Against this backdrop, Pakistan’s diplomatic engagement in the region carries added weight. The country has played a visible role in facilitating dialogue and supporting de-escalation efforts, including earlier rounds of direct Iran-US talks. Those efforts stopped the active war, and that contribution deserves recognition. Stability in the region is not an abstract goal; it is directly linked to Pakistan’s economic survival.
Yet the latest flare-up shows how tenuous that stability remains. A single incident in a strategic corridor can ripple across global markets within hours. The Strait of Hormuz handles a substantial share of the world’s oil supply, and any perceived disruption triggers immediate reactions from traders and policymakers alike. Even when tensions subside quickly, the underlying risk does not disappear. It lingers, shaping expectations and pricing.
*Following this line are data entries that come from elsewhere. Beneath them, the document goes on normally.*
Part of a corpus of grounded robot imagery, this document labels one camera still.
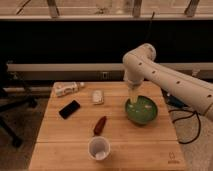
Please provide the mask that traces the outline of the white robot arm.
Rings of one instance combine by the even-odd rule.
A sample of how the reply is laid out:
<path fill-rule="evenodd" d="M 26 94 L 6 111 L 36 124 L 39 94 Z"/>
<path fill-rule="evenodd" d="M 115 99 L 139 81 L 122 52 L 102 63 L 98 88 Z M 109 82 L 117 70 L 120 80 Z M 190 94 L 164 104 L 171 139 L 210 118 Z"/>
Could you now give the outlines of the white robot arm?
<path fill-rule="evenodd" d="M 155 48 L 144 43 L 123 56 L 124 80 L 130 90 L 148 79 L 213 121 L 213 84 L 154 62 Z"/>

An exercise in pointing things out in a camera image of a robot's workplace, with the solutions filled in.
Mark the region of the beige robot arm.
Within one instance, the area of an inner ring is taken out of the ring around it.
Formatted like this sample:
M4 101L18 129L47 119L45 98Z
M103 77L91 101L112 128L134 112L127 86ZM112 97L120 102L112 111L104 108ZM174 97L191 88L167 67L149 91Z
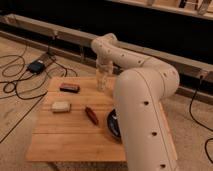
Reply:
M112 33L91 42L102 74L123 68L114 85L114 104L129 171L179 171L161 100L173 95L180 78L172 65L120 48Z

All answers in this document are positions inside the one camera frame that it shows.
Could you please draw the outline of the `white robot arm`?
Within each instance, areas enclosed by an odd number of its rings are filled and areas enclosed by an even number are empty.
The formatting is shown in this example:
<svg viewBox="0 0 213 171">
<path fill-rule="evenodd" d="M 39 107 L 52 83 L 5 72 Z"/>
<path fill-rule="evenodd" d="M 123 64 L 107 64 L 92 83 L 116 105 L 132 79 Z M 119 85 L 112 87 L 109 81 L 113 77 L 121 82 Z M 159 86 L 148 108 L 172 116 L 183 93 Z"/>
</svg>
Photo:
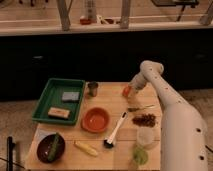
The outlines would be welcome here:
<svg viewBox="0 0 213 171">
<path fill-rule="evenodd" d="M 161 63 L 143 61 L 129 83 L 134 93 L 150 82 L 163 105 L 160 171 L 208 171 L 204 119 L 162 78 L 163 70 Z"/>
</svg>

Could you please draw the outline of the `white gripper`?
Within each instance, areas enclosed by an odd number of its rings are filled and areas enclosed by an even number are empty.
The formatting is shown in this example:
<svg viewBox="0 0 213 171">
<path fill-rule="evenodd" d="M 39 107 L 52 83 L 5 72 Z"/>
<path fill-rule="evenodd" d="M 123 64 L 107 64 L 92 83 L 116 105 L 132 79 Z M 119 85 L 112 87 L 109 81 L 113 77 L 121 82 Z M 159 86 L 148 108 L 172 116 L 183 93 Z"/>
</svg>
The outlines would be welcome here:
<svg viewBox="0 0 213 171">
<path fill-rule="evenodd" d="M 129 102 L 135 102 L 137 100 L 138 90 L 142 90 L 147 84 L 145 77 L 138 73 L 130 81 L 130 86 L 134 89 L 131 89 L 128 95 Z"/>
</svg>
This is where the “writing on the wall” becomes difficult to ignore. Pakistan’s exposure to such shocks is not new, and the structural dependence on imported fossil fuels has been highlighted during every previous episode of volatility. Each time, the need for diversification, efficiency and long-term energy planning is acknowledged. Each time, progress falls short of what is required.
The current episode reinforces the urgency of that agenda. Managing short-term shocks through pricing adjustments or temporary conservation measures may ease immediate pressure, but it does not address the underlying vulnerability. A sustained strategy to reduce reliance on imported oil, expand alternative energy sources and improve efficiency across sectors remains essential.
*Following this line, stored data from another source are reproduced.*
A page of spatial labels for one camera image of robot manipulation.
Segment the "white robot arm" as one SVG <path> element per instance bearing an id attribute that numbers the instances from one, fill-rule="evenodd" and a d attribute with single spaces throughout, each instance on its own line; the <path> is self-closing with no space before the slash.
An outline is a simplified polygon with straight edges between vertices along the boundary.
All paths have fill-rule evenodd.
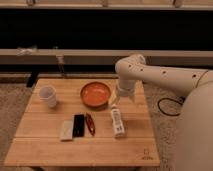
<path id="1" fill-rule="evenodd" d="M 133 97 L 137 81 L 155 84 L 182 97 L 192 93 L 201 98 L 213 97 L 213 70 L 148 65 L 142 54 L 118 60 L 115 70 L 116 94 L 120 97 Z"/>

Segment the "white robot base body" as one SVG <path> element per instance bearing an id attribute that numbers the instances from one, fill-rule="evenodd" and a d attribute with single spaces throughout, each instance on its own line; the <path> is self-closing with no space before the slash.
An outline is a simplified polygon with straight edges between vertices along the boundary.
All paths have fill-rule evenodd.
<path id="1" fill-rule="evenodd" d="M 187 97 L 178 121 L 174 171 L 213 171 L 213 86 Z"/>

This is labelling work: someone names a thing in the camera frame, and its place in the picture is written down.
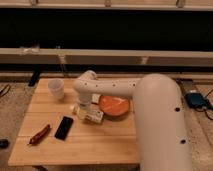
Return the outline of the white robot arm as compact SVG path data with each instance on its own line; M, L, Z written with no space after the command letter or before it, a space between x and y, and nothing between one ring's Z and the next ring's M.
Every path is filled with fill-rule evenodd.
M142 78L99 80L87 71L74 81L81 106L94 94L130 98L141 171L193 171L181 89L170 77L148 74Z

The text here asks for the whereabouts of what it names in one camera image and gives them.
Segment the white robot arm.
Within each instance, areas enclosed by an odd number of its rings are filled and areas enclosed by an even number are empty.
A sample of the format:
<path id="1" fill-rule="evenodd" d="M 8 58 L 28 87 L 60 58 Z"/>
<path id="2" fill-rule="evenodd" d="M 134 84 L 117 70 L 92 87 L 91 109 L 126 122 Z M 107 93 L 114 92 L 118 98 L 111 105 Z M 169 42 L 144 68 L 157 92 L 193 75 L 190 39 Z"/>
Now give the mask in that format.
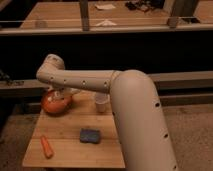
<path id="1" fill-rule="evenodd" d="M 67 70 L 61 57 L 49 54 L 36 78 L 110 96 L 126 171 L 179 171 L 155 84 L 144 72 Z"/>

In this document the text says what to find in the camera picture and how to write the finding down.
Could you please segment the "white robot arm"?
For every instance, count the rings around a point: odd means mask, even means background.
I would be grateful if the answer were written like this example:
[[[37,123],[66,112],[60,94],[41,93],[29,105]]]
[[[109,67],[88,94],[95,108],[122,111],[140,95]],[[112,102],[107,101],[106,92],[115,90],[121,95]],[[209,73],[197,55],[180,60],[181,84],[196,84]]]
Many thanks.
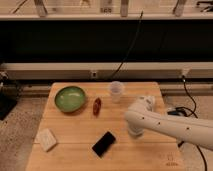
[[[213,120],[159,114],[153,96],[139,96],[124,113],[129,132],[138,136],[144,129],[213,151]]]

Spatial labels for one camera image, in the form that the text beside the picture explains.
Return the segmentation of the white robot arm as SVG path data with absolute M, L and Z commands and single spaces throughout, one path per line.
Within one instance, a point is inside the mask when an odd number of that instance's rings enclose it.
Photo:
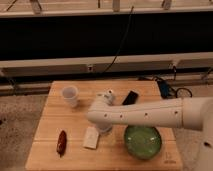
M 112 106 L 112 98 L 102 94 L 95 98 L 86 117 L 101 130 L 105 130 L 104 124 L 127 124 L 202 131 L 194 171 L 213 171 L 213 97 Z

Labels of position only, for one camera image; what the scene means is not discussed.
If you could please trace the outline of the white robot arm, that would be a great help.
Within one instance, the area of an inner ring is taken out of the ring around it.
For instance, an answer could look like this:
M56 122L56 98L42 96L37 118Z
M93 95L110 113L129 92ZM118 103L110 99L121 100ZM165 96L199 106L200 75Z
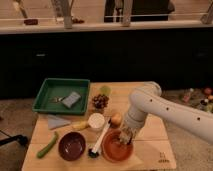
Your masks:
M151 113L213 144L212 114L168 101L161 94L161 87L156 82L145 82L131 91L130 106L123 118L122 132L126 134L126 140L144 127L147 115Z

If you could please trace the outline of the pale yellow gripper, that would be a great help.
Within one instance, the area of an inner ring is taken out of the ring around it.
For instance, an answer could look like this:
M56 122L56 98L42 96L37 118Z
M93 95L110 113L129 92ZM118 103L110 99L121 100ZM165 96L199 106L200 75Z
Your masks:
M122 125L121 126L121 137L132 137L134 138L139 132L138 128L131 128L127 125Z
There is also a need for clearer alignment between external and internal policy. Diplomatic efforts to stabilise the region are necessary and should continue. However, they must be complemented by domestic measures that reduce the economy’s sensitivity to external disruptions. Without that parallel adjustment, even successful mediation efforts offer only temporary relief.
The global situation remains fluid. For Pakistan, the lesson is not in the immediate price movement but in the pattern it represents. External shocks will recur. The question is whether the economy is prepared to absorb them.
At present, the answer remains uncertain. The signs of recovery are visible, but they rest on a foundation that is still exposed to forces beyond the country’s control. Recognising that vulnerability is the first step. Acting on it, consistently and decisively, is the challenge that remains.